**Assigned task:**
Pull every line containing the word "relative" out of the material below.

**Source material:**

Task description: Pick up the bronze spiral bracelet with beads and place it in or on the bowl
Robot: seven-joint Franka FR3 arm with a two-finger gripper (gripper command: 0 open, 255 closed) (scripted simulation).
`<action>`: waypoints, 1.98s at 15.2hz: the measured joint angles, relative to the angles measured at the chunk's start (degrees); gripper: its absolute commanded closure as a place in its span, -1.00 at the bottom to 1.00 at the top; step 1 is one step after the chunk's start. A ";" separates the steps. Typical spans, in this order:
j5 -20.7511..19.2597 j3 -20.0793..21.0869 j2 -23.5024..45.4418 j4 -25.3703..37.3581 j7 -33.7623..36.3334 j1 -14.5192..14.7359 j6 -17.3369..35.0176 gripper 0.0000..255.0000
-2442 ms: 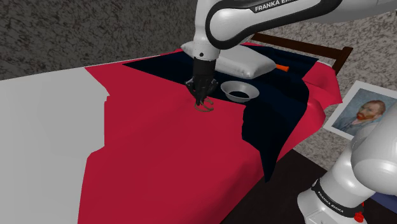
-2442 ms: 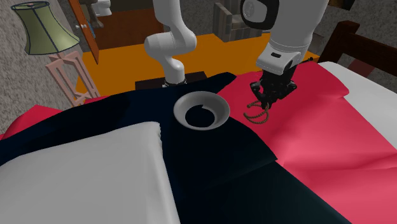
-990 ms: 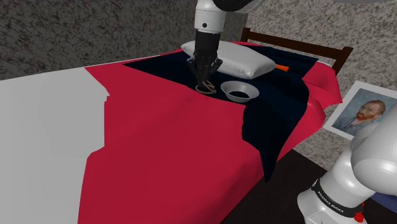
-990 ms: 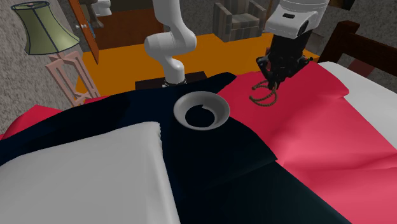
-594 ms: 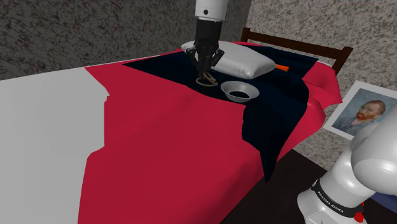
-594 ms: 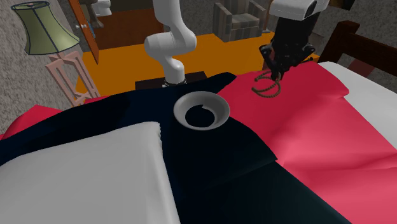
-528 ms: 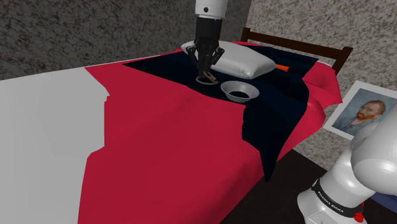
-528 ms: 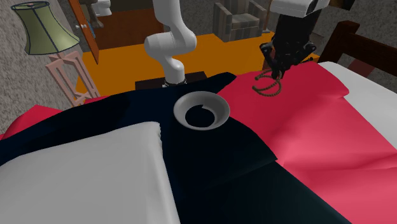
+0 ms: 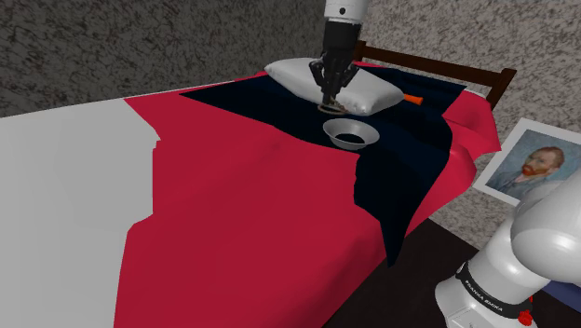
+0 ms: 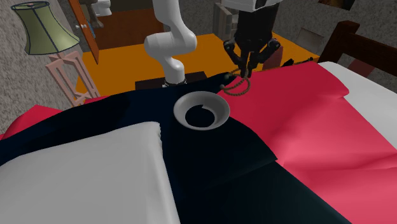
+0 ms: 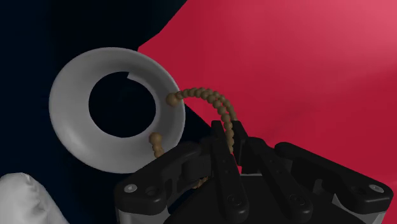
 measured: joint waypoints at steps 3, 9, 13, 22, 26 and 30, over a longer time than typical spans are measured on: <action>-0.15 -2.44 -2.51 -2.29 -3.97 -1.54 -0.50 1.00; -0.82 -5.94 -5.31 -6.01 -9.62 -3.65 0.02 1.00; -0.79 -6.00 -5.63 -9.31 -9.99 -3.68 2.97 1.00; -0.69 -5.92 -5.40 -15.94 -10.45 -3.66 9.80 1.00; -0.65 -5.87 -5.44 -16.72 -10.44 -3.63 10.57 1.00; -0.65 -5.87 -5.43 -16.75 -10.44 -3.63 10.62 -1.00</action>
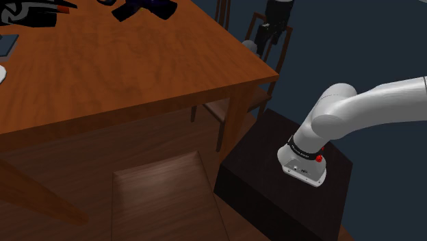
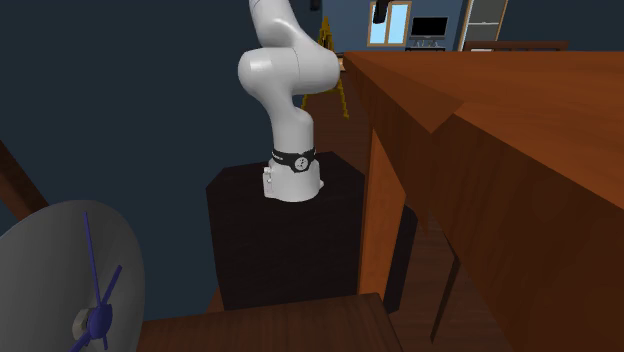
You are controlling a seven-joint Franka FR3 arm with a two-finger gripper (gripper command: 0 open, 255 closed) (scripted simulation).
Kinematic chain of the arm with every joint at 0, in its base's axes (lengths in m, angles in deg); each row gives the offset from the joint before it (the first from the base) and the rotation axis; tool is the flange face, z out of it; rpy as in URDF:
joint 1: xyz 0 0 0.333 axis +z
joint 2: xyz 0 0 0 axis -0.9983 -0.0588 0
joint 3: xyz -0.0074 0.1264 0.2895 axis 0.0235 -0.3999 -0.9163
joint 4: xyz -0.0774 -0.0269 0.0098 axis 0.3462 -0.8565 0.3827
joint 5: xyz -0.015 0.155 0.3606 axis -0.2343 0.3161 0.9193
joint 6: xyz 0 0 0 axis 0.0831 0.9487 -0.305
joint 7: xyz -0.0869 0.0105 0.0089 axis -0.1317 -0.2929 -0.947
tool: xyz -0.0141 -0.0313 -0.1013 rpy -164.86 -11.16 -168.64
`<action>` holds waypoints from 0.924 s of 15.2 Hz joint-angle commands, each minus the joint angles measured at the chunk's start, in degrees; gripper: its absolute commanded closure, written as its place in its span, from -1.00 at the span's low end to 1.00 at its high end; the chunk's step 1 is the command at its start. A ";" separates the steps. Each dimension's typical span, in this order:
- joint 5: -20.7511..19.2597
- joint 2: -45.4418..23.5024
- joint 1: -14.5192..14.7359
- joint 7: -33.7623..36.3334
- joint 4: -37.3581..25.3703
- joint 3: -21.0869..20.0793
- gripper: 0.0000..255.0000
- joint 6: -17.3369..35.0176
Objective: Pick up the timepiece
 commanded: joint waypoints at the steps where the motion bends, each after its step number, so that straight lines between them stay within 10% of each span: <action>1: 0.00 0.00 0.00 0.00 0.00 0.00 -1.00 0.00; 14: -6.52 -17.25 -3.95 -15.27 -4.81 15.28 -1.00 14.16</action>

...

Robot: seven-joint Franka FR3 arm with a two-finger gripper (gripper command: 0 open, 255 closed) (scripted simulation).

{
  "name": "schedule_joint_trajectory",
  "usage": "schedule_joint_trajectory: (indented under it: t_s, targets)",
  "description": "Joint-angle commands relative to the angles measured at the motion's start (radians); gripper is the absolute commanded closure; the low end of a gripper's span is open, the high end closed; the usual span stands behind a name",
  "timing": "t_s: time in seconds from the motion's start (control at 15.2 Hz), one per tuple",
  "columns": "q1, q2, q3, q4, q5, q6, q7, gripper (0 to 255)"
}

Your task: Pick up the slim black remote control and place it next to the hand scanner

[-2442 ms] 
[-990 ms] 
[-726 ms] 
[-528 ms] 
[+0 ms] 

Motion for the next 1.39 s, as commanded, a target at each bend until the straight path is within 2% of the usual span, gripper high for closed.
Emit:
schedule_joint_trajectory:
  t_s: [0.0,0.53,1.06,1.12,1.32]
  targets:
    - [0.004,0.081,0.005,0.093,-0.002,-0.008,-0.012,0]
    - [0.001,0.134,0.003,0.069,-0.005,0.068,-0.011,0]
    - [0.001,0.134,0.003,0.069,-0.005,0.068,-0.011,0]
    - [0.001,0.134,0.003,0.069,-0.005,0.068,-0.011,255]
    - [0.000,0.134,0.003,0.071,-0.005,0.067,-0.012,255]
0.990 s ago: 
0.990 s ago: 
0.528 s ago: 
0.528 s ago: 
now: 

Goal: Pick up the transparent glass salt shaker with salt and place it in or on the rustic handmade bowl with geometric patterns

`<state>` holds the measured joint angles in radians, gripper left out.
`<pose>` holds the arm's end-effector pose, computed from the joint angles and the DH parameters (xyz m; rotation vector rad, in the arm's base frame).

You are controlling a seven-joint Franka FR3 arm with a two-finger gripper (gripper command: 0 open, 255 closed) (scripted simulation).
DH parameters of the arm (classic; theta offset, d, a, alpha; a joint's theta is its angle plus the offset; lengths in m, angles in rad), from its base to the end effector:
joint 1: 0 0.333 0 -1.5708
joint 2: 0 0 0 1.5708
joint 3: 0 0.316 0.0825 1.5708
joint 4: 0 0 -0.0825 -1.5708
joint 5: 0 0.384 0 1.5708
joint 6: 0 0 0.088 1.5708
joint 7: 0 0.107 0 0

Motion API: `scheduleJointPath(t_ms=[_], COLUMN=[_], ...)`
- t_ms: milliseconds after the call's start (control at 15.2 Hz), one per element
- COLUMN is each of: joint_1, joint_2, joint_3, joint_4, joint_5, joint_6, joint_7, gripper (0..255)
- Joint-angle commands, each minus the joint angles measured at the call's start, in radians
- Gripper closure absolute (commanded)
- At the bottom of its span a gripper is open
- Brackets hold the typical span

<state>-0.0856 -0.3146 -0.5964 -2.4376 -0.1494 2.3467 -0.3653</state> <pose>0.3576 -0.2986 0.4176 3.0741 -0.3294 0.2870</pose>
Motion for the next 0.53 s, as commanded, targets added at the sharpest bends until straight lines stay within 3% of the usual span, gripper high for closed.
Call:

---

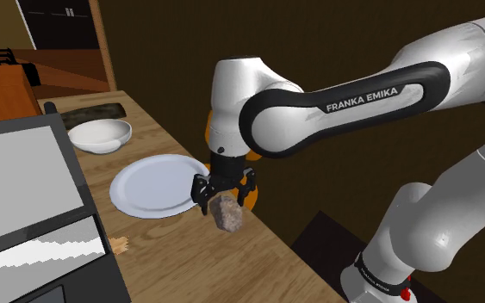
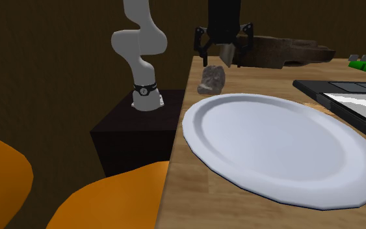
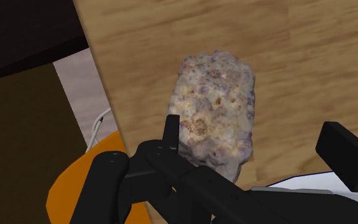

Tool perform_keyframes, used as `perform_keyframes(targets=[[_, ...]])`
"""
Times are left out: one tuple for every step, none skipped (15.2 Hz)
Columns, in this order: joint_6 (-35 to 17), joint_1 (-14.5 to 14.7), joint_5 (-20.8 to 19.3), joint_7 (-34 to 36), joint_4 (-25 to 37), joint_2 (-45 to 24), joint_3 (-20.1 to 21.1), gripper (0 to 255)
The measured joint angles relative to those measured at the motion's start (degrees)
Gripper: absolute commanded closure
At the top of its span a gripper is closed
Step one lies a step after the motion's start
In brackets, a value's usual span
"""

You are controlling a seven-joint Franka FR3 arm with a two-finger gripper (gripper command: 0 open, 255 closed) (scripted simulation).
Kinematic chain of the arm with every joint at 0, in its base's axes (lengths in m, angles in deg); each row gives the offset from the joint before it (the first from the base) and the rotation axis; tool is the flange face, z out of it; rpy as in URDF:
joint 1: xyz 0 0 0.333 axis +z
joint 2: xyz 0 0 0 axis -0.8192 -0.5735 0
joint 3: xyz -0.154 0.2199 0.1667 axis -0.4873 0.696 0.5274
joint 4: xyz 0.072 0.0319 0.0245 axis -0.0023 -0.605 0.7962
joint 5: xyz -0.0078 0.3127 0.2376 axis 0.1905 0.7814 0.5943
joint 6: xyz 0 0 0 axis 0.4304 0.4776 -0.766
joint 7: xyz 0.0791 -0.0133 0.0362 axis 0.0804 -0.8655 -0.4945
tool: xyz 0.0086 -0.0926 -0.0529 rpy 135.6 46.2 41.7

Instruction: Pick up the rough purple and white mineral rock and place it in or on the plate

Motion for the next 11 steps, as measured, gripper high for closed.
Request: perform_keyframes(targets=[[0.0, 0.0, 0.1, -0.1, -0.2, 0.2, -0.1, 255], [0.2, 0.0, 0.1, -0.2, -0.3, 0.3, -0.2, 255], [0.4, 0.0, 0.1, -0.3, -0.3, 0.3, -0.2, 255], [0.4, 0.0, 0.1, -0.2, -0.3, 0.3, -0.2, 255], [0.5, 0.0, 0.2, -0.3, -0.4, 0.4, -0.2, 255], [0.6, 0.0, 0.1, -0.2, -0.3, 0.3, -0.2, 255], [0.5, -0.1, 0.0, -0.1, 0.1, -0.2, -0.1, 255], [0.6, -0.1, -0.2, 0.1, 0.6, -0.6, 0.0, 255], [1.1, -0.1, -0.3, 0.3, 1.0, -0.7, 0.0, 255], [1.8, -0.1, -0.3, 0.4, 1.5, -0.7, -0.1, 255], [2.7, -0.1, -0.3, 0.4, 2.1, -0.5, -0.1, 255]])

**Solution to this problem:**
`<action>`: waypoints, 1.98s at 15.2hz: the measured joint angles, relative to the angles measured at the chunk's start (degrees); gripper: its absolute commanded closure as a place in its span, -1.00 at the bottom to 1.00 at the top; step 1 is one step after the chunk's start. A ";" separates the steps. Typical spans, in this order:
  "description": "Joint-angle commands relative to the angles measured at the motion's start (radians); gripper is the absolute commanded closure; the low end of a gripper's span is open, the high end closed; the usual span stands behind a name",
The measured joint angles relative to those measured at the motion's start (degrees)

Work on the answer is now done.